Nearly half of Americans (45 percent) claim appreciation for them as a customer is a very important component of providing excellent service, according to American Express. Choosing not to take action on common patient complaints inadvertently sends the message you don’t care.
Using critiques to make meaningful changes is a gesture that goes a long way, so don’t underestimate its value. Make patients confident they chose the right dentist by showing them the appreciation they deserve.
There’s a good chance you send patient satisfaction surveys after every visit. In fact, this is probably where you’re getting most of the feedback about your practice.
If scores aren’t as high as you’d like, the comments you’re receiving essentially guide your path to improvement. Boost your ratings by implementing as many suggestions as possible and resolving any problems that seem to be a widespread issue.

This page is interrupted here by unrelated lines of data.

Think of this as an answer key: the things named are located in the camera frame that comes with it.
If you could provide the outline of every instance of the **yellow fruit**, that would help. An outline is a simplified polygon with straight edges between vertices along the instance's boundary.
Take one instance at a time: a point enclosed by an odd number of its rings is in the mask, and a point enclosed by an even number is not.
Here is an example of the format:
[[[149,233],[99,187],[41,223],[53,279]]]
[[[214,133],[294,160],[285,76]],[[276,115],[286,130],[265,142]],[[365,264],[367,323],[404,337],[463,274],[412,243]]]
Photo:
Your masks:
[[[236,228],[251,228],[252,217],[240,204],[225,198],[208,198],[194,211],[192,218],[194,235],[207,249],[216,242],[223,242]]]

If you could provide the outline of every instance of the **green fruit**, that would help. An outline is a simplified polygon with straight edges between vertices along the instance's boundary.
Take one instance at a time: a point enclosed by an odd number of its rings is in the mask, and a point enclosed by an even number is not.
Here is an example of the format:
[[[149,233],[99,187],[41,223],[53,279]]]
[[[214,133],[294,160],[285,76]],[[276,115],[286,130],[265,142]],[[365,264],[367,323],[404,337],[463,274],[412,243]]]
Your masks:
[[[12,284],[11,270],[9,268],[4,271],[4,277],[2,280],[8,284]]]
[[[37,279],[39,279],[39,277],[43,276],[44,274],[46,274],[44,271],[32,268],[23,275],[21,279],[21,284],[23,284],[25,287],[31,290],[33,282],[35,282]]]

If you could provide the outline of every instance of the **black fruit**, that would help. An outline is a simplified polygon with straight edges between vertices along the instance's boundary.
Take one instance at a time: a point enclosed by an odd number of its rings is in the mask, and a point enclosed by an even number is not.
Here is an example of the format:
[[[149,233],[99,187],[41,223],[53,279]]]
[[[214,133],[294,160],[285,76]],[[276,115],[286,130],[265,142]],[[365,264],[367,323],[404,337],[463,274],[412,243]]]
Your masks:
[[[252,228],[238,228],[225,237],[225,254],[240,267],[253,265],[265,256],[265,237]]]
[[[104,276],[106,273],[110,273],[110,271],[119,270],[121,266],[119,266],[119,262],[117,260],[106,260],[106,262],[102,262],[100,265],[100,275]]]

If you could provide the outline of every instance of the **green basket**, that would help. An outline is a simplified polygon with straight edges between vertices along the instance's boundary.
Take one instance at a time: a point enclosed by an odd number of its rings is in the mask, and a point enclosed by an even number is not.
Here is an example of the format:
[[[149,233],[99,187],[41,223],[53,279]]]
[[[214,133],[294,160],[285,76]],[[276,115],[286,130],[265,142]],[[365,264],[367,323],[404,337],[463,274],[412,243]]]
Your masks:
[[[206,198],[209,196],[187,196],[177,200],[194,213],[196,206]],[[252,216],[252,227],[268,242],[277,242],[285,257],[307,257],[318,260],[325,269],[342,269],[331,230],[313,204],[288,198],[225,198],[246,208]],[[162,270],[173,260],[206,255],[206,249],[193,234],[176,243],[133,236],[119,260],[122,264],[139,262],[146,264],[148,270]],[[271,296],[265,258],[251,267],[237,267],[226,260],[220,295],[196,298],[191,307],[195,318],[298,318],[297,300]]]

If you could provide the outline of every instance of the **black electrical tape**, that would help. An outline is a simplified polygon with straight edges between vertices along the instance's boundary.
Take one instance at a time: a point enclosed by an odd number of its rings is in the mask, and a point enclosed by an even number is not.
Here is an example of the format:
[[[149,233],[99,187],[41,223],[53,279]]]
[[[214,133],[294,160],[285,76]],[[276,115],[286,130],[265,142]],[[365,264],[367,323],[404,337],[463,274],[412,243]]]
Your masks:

Common complaints noted in patient feedback — surprise bills and long wait times, for example — can cause people to seek care elsewhere. In fact, one in five patients has changed doctors because of long wait times, according to Vitals.
If your retention rates aren’t great, simply listening to your patients and taking their suggestions for improvement can make a world of difference. It doesn’t get much easier than having people tell you exactly what’s causing them not to return.
Reviews are an important part of dental marketing. For consumers to believe a business’s star rating is accurate, it needs to have an average of 40 online reviews, according to BrightLocal. Of course, quantity isn’t everything, as positive reviews make 68 percent of people more likely to patronize a business, while negative reviews are a turnoff to 40 percent of consumers.
If you don’t have the high quality or volume of patient reviews you’d like, acting on comments can make a world of difference. Satisfied patients will be happy to sing your praises, especially when you took the time to rectify a concern they voiced.
The more positive reviews you’re able to generate, the better your dental practice will look to prospective patients. You’ll almost certainly notice an increase in patient volume when you gain a reputation of truly caring about the people you serve.
Patient feedback is only effective when dentists use that feedback to make changes for the better. You have nothing to lose and everything to gain by carefully analyzing comments and using them to improve your dental practice.